▶ TRY IT
Where a line of the listing below holds "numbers", add it to the tally; give only the final number.

################

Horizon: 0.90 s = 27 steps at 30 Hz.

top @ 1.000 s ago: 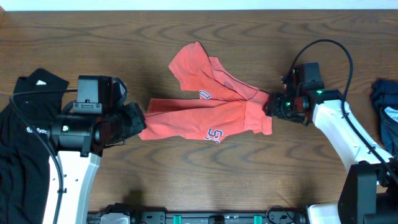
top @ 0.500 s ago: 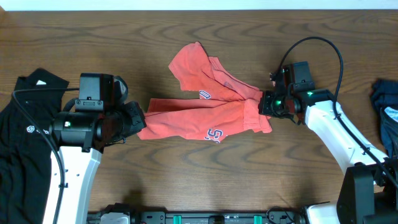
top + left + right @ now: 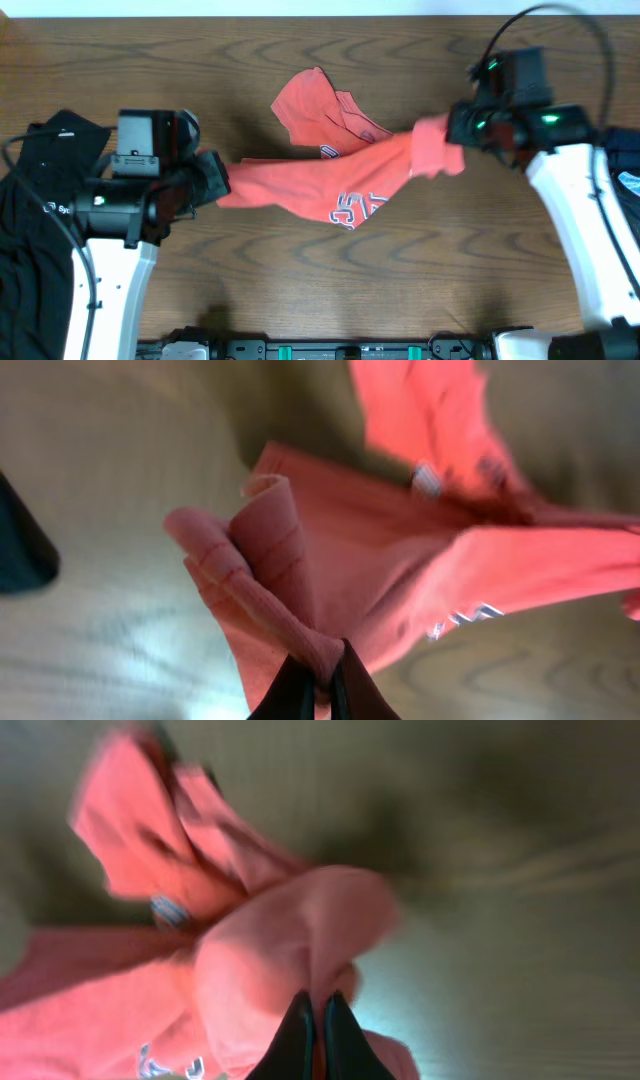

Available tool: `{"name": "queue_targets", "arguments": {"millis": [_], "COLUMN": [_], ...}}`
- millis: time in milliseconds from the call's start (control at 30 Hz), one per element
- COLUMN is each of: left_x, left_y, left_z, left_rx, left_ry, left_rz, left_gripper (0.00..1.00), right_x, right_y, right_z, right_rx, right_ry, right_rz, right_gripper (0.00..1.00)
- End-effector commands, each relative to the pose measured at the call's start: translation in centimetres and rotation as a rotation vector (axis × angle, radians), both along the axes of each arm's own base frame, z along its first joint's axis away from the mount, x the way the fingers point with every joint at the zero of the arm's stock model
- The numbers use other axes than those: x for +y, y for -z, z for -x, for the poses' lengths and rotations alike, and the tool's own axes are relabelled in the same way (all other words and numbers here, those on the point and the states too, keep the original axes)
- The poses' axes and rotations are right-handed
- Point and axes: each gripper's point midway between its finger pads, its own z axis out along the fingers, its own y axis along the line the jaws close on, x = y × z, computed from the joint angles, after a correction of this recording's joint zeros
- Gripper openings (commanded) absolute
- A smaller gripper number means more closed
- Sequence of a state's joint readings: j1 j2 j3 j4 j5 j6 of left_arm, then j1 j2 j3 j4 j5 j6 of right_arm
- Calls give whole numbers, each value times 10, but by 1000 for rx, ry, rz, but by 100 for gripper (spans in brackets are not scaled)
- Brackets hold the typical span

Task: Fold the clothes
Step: 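Lift the T-shirt with both grippers and shake it out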

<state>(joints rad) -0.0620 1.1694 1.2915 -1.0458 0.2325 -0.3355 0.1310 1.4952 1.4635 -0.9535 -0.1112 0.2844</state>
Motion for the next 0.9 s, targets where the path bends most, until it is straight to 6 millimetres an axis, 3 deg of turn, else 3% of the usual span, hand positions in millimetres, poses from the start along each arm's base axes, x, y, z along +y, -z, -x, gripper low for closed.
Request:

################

▶ RESPONSE AREA
2